The Mexican competition authorities are open to international cooperation, if only to the extent legally permitted by Mexico's local legislation. This means, however, that the Mexican competition authorities cooperate with other agencies worldwide to achieve a strong and effective competition policy.

Although the Mexican competition authorities could conduct a coordinated investigation with other jurisdictions if an investigated cartel offence had also taken place in Mexico (or had effects in Mexico), neither COFECE nor the IFT has the capacity to cooperate with information requests or extraterritorial discovery from other authorities, as both require the intervention of the Mexican judiciary and a set of different international treaties.

Cooperation agreements executed by the Mexican authorities are limited to local legal boundaries and restrictions. Non-public information and evidence that the Mexican competition authorities obtain directly from cartel members during their prosecution cannot be shared with other authorities if the information or evidence is protected under local confidentiality laws or is obtained without the consent of the investigated party (which is highly unlikely to occur), unless it is a leniency applicant.

A similar circumstance arises in the context of, for example, extradition cases.16 Although Mexico could ultimately accede to extradition requests, as its local legislation and international treaties formally contemplate the authority to do so,17 there are several hurdles to this, such as:

  1. compliance with statutory formalities under the extradition principles and rules;18
  2. the complexity of local procedures to endorse the extradition;
  3. inconsistencies between international treaties and local and foreign legislation; and
  4. the absence of formal, legally binding obligations between nations to force extradition.

These are only some of the factors that indicate that multi-jurisdictional cooperation is not enough. Inter-agency cooperation is limited as a form of enforcing a competition policy and the strategic measures that need to be adopted to prosecute anticompetitive practices worldwide. However, the Mexican competition authorities are under an obligation to act independently and autonomously from other authorities. The existence of several international cooperation agreements does not relegate any local obligations to which the Mexican competition authorities are subject.

Jurisdictional limitations, affirmative defences and exemptions

The FECL outlines a general rule applicable for the sanctioning of a cartel (as previously mentioned, known as an absolute monopolistic practice). Article 53 of the FECL states that any agreement or combination among competitors will be sanctioned if it has the purpose (objective) or the effect of any of the following short-listed behaviours:

  1. price-fixing;
  2. restraining output;
  3. allocating markets or customers;
  4. bid rigging; and
  5. exchanging information with the foregoing purposes or effects.

The general rule provided in Article 53 has no jurisdictional limitations for its enforcement, and it does not make a distinction as to whether the agreement or collusion should be performed within a state or as a consequence of interstate commerce, by an economic agent that has a physical presence in Mexico, or whether it is related to Mexican markets. There are also no de minimis rules. It is immaterial whether the cartel offence was formally executed locally or abroad, or whether it has an impact that harms Mexican markets or consumers, or both; the offender could be considered to be liable in all the extensions of the law. Likewise, absolute monopolistic practices are considered by statute null and void, and no longer render any legal effect.

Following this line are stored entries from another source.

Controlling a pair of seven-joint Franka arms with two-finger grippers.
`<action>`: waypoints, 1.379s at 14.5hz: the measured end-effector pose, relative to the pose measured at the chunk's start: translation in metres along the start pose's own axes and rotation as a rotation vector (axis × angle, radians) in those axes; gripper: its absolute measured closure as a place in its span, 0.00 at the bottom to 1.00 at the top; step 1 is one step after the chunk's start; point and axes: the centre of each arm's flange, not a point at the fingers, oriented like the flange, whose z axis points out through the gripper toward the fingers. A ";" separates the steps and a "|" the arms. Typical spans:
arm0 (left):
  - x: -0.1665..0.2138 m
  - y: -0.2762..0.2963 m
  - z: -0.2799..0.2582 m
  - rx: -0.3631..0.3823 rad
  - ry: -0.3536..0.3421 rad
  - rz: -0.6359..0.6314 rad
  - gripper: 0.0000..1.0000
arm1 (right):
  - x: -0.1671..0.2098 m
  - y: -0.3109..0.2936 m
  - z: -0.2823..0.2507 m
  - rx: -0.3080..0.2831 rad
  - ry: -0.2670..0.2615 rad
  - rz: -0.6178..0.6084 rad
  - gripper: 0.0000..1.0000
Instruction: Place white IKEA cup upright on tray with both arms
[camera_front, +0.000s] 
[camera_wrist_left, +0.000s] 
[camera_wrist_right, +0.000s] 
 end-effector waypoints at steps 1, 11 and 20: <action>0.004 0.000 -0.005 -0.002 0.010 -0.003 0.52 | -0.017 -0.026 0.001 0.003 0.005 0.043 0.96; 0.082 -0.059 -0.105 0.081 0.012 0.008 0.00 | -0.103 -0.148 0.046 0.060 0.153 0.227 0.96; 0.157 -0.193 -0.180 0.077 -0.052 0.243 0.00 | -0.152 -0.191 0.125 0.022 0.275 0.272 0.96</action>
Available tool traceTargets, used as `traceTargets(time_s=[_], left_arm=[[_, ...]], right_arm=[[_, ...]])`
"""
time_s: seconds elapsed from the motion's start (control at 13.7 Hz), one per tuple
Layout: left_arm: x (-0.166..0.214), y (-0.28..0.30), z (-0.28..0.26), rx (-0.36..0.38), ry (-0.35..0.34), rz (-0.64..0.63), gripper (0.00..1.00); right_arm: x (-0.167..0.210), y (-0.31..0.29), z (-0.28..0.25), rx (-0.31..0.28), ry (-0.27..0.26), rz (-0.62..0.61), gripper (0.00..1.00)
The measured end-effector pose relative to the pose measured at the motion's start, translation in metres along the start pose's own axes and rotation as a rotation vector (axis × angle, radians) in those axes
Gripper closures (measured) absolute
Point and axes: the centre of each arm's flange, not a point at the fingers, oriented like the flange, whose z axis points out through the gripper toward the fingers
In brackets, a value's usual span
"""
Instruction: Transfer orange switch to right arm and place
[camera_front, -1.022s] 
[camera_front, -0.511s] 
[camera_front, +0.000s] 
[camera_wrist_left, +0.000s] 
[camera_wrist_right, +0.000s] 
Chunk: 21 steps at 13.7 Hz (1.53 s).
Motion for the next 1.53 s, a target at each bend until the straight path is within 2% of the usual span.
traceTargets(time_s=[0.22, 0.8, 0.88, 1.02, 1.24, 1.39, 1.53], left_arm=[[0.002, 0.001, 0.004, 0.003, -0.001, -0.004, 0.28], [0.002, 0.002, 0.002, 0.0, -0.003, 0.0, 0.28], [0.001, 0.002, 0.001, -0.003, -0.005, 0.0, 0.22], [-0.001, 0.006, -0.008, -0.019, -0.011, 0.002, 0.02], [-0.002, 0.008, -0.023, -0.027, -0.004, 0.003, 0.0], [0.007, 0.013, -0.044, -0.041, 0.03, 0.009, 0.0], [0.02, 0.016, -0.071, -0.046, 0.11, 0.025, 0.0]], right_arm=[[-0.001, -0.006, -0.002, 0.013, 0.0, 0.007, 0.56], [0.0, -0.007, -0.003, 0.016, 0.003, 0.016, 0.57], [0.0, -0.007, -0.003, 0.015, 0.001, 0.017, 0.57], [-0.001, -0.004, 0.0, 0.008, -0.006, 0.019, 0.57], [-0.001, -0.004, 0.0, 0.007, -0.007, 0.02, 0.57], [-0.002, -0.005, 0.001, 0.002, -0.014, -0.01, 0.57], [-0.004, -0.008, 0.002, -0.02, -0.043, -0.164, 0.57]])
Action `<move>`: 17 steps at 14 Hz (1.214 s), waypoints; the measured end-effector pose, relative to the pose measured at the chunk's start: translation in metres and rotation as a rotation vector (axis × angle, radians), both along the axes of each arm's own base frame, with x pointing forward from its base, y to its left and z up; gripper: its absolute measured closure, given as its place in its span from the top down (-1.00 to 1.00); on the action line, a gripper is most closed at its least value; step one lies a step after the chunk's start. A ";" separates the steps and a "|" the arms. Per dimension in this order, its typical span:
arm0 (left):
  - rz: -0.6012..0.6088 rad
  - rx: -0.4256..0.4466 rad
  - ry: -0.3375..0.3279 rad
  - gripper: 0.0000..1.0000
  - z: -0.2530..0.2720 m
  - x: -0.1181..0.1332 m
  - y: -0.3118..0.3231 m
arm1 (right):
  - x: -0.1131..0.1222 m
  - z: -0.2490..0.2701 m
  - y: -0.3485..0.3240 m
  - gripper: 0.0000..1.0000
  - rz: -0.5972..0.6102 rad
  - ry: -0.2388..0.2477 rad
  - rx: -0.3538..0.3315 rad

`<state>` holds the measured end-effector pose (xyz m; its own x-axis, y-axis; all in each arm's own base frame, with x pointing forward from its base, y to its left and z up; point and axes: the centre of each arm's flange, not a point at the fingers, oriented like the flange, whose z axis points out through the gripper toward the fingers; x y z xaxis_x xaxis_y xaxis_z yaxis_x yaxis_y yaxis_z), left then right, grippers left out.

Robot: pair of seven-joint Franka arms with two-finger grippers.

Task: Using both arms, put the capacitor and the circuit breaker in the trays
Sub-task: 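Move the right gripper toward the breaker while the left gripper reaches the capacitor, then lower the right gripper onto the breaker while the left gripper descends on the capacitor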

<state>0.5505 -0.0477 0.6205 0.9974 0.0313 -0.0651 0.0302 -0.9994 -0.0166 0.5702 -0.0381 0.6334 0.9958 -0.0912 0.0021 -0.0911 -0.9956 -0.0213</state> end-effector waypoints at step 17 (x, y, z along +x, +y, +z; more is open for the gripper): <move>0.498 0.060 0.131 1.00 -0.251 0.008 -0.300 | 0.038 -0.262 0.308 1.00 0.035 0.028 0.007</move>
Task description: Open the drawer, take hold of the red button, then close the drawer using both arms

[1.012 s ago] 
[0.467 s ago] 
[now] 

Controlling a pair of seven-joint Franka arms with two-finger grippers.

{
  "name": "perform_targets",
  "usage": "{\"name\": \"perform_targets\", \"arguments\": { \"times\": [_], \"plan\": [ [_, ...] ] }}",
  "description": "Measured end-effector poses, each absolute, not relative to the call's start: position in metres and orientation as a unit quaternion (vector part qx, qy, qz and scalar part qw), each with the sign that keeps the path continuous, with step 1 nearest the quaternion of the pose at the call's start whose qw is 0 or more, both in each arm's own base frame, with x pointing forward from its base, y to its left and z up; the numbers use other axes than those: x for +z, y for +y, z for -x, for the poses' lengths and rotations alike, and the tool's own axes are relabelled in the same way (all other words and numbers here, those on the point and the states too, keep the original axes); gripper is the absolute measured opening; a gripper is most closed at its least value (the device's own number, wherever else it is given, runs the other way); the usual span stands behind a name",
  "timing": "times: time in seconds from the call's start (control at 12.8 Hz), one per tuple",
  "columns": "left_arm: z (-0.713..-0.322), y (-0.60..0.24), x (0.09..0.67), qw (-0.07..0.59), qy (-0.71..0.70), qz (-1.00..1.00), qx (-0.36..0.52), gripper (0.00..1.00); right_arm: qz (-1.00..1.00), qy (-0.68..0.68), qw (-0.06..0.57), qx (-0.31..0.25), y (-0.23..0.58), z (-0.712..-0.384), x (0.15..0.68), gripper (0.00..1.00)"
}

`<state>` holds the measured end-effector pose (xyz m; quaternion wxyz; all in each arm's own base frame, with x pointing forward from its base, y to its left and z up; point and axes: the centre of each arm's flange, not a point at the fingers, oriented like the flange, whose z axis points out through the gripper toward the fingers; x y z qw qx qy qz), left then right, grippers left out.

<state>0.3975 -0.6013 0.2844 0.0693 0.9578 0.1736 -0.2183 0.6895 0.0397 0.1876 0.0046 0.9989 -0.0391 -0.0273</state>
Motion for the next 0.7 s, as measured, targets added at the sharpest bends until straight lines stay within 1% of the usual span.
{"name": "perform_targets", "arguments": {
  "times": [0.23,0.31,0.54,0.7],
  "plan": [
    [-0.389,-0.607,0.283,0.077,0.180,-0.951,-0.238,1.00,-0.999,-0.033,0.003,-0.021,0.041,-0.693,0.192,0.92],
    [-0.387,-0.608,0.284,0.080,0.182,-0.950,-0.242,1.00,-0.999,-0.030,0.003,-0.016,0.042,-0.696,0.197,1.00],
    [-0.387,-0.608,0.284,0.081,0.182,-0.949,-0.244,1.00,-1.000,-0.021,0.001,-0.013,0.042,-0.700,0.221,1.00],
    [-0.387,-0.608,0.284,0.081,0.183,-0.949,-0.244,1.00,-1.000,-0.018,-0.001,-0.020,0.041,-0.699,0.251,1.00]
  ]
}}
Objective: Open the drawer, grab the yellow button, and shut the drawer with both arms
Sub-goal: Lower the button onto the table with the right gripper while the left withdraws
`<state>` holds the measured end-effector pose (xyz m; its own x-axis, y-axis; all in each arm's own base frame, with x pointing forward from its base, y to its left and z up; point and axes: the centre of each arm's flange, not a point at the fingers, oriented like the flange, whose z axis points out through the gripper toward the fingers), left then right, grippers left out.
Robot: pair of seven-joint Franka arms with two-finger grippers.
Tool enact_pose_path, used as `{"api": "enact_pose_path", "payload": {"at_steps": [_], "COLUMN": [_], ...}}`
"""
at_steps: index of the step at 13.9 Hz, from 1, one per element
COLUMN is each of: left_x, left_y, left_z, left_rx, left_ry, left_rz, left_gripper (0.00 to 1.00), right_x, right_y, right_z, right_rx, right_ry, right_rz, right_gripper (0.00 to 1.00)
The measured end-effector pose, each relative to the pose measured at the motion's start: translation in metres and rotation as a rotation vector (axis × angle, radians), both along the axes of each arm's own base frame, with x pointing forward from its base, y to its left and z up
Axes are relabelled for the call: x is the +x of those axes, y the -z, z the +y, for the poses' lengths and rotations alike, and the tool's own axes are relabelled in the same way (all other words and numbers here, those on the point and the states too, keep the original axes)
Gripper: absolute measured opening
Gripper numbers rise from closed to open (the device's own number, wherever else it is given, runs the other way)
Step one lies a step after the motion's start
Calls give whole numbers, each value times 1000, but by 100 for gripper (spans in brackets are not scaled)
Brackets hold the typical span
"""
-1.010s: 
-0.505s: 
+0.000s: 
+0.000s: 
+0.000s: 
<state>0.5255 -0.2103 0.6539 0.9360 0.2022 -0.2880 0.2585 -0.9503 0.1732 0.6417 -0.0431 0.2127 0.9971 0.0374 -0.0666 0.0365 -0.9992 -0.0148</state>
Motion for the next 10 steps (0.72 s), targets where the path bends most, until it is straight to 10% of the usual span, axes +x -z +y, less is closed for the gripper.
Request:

Article 53 sanctions not only the actual execution of an anticompetitive agreement or combination but also the intention to execute the conduct even if it is never formally executed, and the effects that might arise from the anticompetitive conduct even if the offender did not intend these effects.19 Administrative liability does not extend to any civil and criminal consequences that might arise.

Contrary to what occurs in other jurisdictions, there are no exceptions to the application of competition law in Mexico, except for very specific activities in the distribution of books and sugar cane production; therefore, every person must abide by its content. However, liability in cartel prosecutions has been a hotly debated topic in Mexico, especially where the Mexican competition authorities render a final decision and resolve to make parent companies liable for actions executed by their subsidiaries, as neither the former Competition Act nor the current FECL fully regulate this controversial topic.

Owing to the lack of clarity in the statutory framework, the Mexican Supreme Court of Justice decided a relevant precedent in the matter. When deciding an appeal in 2007 of a vertical restraint investigation against the Coca-Cola Export Corporation,20 the Supreme Court decided that to prove the existence of an economic group through which parent companies should be held liable for the actions of their subsidiaries, at least two elements were required: control and coordination.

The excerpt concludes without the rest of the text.